**What the task asks:**
Restate all of the following data exactly, keeping any images out of the copy.

**Data section:**
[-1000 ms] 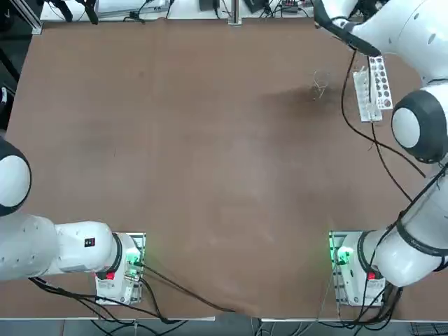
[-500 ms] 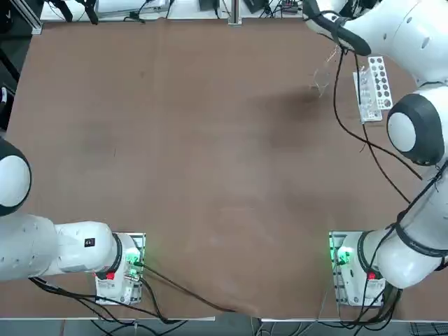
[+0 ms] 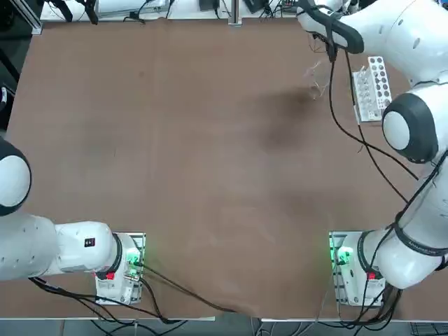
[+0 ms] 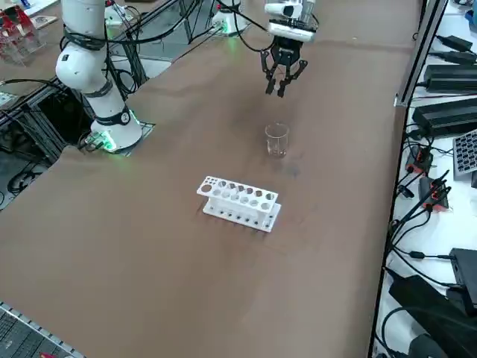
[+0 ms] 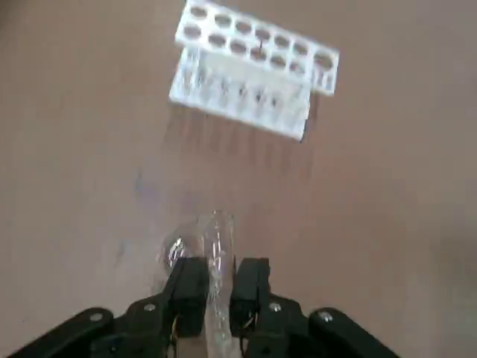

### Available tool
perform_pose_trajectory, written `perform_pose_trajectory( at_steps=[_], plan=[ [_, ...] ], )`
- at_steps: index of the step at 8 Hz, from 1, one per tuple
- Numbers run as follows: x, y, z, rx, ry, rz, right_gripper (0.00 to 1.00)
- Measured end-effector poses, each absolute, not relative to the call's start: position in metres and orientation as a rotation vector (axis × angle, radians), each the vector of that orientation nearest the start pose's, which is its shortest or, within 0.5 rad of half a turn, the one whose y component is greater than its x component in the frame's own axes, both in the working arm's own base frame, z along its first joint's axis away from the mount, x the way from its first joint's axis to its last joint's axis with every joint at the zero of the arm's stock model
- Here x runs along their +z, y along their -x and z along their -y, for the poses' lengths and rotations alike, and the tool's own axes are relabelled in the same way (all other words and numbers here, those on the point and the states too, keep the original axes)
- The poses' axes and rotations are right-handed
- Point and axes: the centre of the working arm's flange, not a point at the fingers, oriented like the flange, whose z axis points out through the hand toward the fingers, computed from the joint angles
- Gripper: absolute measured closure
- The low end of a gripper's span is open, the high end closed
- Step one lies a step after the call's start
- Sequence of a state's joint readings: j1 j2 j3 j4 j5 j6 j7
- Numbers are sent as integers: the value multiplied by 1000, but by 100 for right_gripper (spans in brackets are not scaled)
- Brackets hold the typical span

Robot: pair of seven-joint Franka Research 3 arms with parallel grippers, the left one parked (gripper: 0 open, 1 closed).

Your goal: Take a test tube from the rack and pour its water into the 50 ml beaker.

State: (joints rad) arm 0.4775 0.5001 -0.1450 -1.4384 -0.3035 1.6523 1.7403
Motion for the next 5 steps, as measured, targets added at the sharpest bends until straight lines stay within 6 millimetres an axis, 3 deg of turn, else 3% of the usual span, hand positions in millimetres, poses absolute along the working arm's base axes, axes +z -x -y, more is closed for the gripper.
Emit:
perform_pose_trajectory(
  at_steps=[5],
  plan=[
    [332, -647, -223, -109, 2710, -2161, 78]
  ],
)
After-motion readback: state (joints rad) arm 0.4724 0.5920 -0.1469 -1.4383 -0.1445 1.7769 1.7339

**Solution:**
[-1000 ms] 
[-500 ms] 
[+0 ms] 
[+0 ms] 
[+0 ms] 

### Available tool
perform_pose_trajectory, written `perform_pose_trajectory( at_steps=[_], plan=[ [_, ...] ], )`
- at_steps: index of the step at 8 Hz, from 1, one per tuple
- Numbers run as follows: x, y, z, rx, ry, rz, right_gripper (0.00 to 1.00)
- Measured end-effector poses, each absolute, not relative to the call's start: position in metres and orientation as a rotation vector (axis × angle, radians), each the vector of that orientation nearest the start pose's, which is its shortest or, within 0.5 rad of half a turn, the one whose y component is greater than its x component in the frame's own axes, both in the working arm's own base frame, z along its first joint's axis away from the mount, x the way from its first joint's axis to its last joint's axis with every joint at the zero of the arm's stock model
- Here x runs along their +z, y along their -x and z along their -y, for the poses' lengths and rotations alike, and the tool's own axes are relabelled in the same way (all other words and numbers here, those on the point and the states too, keep the original axes)
- The poses' axes and rotations are right-handed
- Point and axes: the centre of the working arm's flange, not a point at the fingers, oriented like the flange, whose z axis points out through the hand toward the fingers, computed from the joint angles
- Gripper: absolute measured closure
- The low end of a gripper's span is open, the high end closed
- Step one lies a step after the call's start
- Sequence of a state's joint readings: j1 j2 j3 j4 j5 j6 j7
- Numbers are sent as integers: the value multiplied by 1000, but by 100 for right_gripper (spans in brackets are not scaled)
- Brackets hold the typical span

Robot: pair of seven-joint Franka Research 3 arms with parallel grippers, the left one parked (gripper: 0 open, 1 closed).

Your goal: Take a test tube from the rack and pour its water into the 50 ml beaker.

State: (joints rad) arm 0.4775 0.5001 -0.1450 -1.4384 -0.3035 1.6523 1.7403
Motion for the next 5 steps, as measured, targets added at the sharpest bends until straight lines stay within 6 millimetres an axis, 3 deg of turn, else 3% of the usual span, hand positions in millimetres, poses absolute along the working arm's base axes, axes +z -x -y, more is closed for the gripper.
Emit:
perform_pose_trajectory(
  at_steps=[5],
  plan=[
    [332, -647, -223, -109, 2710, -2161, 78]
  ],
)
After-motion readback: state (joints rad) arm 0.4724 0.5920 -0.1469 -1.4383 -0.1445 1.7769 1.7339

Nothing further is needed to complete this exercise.